Я даже закрываю глаза, только все равно не могу уснуть. И Макс тоже не спит — чувствую по его дыханию, что скорее всего так же просто лежит с закрытыми глазами и варит в своей голове мысли о происходящем. Его ладонь, лежащая у меня под грудью, словно индикатор: пальцы вздрагивают, когда я делаю вдох и прижимаюсь к ним, а потом, на выдохе, расслабляются. Напористый мальчик не знает что со мной делать, а я не знаю стоит ли говорить ему правду или лучше промолчать. Ловлю его пальцы на вдохе и прижимаю к майке на животе — глупая попытка намекнуть, хотя с такими намеками проще вообще ничего не делать. Пьянит. Так приятно бьёт в голову от одного прикосновения, но мне его мало. Я задираю край майки и прижимаю руку Макса уже ниже. Туда, где прячется наша с ним кроха. Держу так несколько секунд и отпускаю, чтобы он решился сам. Если захочет продолжения, я буду только рада — в теле каждая клеточка сходит с ума от того насколько мы близко. Я сама схожу с ума рядом с Максом, но он продолжает держать ладонь, не сдвигая ее ни на миллиметр. Дышит в затылок и скрипит зубами, злясть, что не может контролировать свое тело. Оно тоже сходит с ума, тянется ко мне, колошматит в спину частыми ударами сердца, будто со всей дури кулаком стучат в закрытую дверь. Глупый, ну же… Хотя бы намекни, и я повернусь к тебе, я сама хочу повернуться и снова почувствовать твои губы. Только они касаются моих волос и шепчут что-то неслышное. Я не могу разобрать ни слова, лишь звучащее чуть громче "Еля". Вслушиваюсь, пытаюсь догадаться, что он мне хочет, но боится, сказать и не могу. И развернуться сама не могу — так испарится ладонь, накрывающая своим теплом мое самое ценное.
— Макс, — зову и силой возвращаю взметнувшуюся ладонь обратно. — Почему ты не можешь меня забыть?
— Я не хочу забывать тебя, Еля.
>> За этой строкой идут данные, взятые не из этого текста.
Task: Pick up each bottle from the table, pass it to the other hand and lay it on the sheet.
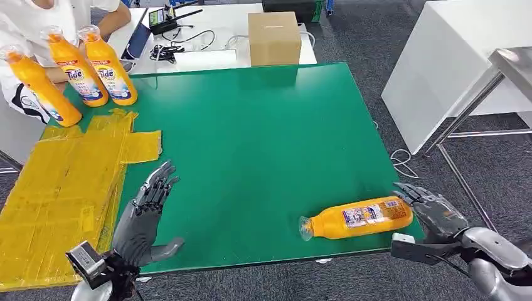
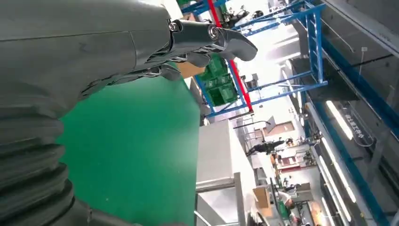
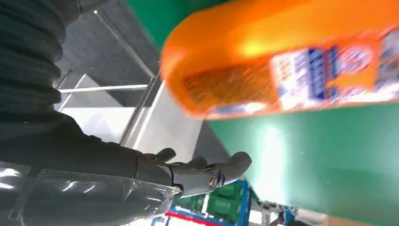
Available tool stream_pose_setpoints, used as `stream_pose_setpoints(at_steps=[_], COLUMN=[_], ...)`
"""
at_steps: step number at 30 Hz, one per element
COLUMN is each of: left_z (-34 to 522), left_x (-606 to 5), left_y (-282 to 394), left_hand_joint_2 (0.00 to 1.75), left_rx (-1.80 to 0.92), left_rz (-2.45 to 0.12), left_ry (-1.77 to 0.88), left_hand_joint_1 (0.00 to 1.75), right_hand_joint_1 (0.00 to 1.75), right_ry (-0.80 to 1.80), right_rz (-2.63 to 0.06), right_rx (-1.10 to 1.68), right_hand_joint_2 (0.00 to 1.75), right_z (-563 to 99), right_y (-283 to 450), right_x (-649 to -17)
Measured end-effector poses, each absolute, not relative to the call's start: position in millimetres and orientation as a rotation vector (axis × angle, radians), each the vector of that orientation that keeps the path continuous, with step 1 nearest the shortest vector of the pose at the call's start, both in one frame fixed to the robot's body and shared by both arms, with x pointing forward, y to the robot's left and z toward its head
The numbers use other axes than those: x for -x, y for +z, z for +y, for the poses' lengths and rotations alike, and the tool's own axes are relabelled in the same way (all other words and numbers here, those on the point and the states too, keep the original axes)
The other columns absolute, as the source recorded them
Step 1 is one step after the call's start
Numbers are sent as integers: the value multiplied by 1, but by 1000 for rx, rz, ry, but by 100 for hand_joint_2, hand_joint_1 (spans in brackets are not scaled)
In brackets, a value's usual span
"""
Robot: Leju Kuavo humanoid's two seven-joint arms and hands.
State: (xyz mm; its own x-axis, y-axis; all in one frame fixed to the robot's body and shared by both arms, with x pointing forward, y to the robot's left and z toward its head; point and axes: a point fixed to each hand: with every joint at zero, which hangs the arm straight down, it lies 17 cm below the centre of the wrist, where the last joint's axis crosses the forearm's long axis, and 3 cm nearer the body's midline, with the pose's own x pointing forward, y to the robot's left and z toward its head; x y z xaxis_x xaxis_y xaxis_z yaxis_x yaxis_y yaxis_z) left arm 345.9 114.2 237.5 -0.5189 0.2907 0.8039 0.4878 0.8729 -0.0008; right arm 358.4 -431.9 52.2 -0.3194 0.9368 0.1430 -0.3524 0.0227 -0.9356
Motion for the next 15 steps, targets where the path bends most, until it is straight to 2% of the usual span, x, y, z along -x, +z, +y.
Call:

Я не смогу забыть. А ты? Почему осталась?
— Тебе нужно поспать.
— И только?
— Нет. Не знаю, — все же разворачиваюсь и первой тянусь к его губам, но Макс отстраняется и мотает головой:
— Я уже отдал свою душу за один поцелуй, а потроха столько не стоят, Еля. Тем более мои. Без тебя я кусок мяса, у которого нет смысла в жизни. Уйди от него, и я стану твоему ребенку лучшим отцом на свете. Меня хватит. Просто не уходи от меня, Еля. Я никого не просил остаться и уже не попрошу. Ты единственная, с кем я хочу быть, ради кого я хочу жить.